Quase cinco meses depois, o presente tão aguardado chegou. “No dia 12 de abril de 2018, recebi a ligação que mudou nossas vidas. Foi uma mistura de alegria pela vida do Pedro e uma dor imensa por saber que, naquele momento, uma mãe estava em luto. Da forma mais linda e dolorosa, Deus nos presenteou com um milagre”.

O transplante foi realizado no dia seguinte e, após cinco anos, Jainara se emociona ao se lembrar desta trajetória e de todos os envolvidos. “O Pedro recebeu o melhor tratamento, com os melhores profissionais, e sou eternamente grata a Deus e a toda equipe que participou deste processo, pois fazem parte da nossa história. Agradeço também à mãe do doador, que decidiu dar uma parte do tesouro dela para viver dentro do meu filho, dando mais tempo de vida para ele”.

Como doar?

A legislação atualmente em vigor aponta que, mesmo com a decisão individual do doador, a família deve autorizar a doação dos órgãos do paciente em morte encefálica. Já para a doação em vida, é necessário ser maior de idade, cônjuge ou parente do receptor até o quarto grau. A doação para não familiares acontece somente com autorização judicial.

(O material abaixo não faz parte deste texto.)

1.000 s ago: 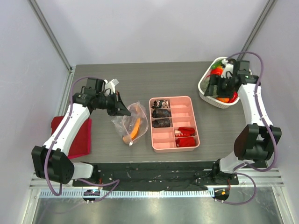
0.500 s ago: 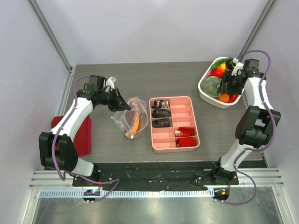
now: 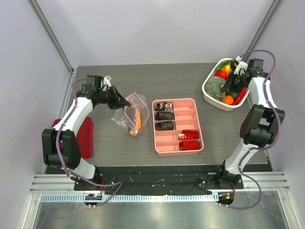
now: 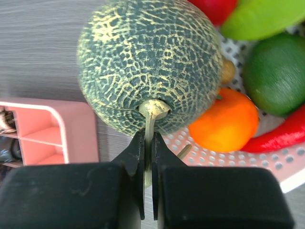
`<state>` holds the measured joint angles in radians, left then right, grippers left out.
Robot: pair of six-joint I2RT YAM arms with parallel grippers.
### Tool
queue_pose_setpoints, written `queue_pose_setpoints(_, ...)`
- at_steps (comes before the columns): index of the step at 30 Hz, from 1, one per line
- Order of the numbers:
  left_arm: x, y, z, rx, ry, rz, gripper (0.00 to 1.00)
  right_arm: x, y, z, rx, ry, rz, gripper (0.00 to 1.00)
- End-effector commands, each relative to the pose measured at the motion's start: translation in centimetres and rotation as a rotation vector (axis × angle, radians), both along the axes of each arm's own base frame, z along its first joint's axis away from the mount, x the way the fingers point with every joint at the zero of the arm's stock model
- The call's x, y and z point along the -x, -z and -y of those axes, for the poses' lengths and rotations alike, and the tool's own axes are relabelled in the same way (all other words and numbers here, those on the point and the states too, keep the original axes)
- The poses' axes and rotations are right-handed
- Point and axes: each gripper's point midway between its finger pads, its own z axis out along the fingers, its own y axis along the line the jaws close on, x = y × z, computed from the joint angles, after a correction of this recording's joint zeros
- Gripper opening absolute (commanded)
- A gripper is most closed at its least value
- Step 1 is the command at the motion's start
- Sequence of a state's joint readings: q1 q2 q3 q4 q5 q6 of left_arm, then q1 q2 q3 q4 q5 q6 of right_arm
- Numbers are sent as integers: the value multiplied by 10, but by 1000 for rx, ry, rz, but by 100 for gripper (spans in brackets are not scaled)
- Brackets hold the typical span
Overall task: Place the food in the zip-top bag and seal the zipper
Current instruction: Pick up the fake fruit from the bin.
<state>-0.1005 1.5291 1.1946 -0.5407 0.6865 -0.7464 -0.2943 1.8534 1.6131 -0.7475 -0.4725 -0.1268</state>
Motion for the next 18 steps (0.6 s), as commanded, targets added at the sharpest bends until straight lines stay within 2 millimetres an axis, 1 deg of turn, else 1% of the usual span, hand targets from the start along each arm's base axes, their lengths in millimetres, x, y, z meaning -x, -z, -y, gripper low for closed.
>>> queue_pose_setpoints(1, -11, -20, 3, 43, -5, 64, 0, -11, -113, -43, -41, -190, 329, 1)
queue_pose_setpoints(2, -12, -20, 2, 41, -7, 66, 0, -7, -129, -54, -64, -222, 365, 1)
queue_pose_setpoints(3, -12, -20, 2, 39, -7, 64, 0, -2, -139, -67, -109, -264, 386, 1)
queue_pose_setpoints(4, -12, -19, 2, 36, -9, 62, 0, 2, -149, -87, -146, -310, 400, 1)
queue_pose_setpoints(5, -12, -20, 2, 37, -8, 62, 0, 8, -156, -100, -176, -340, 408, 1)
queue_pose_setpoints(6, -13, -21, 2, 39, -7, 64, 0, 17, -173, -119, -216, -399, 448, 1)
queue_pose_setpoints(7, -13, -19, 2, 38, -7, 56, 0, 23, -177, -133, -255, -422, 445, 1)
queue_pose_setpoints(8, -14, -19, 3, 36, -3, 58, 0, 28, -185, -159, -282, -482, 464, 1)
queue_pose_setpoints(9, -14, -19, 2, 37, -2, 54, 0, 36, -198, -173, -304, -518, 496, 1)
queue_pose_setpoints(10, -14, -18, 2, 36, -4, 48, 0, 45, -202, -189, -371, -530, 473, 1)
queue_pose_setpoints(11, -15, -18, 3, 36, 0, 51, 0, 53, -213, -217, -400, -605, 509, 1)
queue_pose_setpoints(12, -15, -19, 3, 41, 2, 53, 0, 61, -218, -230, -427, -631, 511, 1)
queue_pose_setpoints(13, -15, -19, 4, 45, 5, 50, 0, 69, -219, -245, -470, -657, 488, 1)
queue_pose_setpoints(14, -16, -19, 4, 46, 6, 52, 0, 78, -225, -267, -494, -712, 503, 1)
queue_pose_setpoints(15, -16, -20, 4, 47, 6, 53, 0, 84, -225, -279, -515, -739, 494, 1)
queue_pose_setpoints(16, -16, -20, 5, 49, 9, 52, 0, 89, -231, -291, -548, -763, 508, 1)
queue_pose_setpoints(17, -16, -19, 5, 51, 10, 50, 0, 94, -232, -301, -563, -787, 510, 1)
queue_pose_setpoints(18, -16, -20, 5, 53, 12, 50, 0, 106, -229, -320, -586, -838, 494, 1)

Dr. Laércio reforça que há muitas questões relacionadas ao medo quanto ao diagnóstico de morte encefálica, além de convicções pessoais e religiosas, que impedem a doação de órgãos, mas o grande empecilho ainda é o desconhecimento da família quanto à vontade de seu ente querido. “Nós precisamos nos colocar no lugar de quem espera, por anos, um telefone tocar para receber um transplante. Esta conscientização precisa ser diária e se tornar uma cultura em nossa sociedade”, finaliza.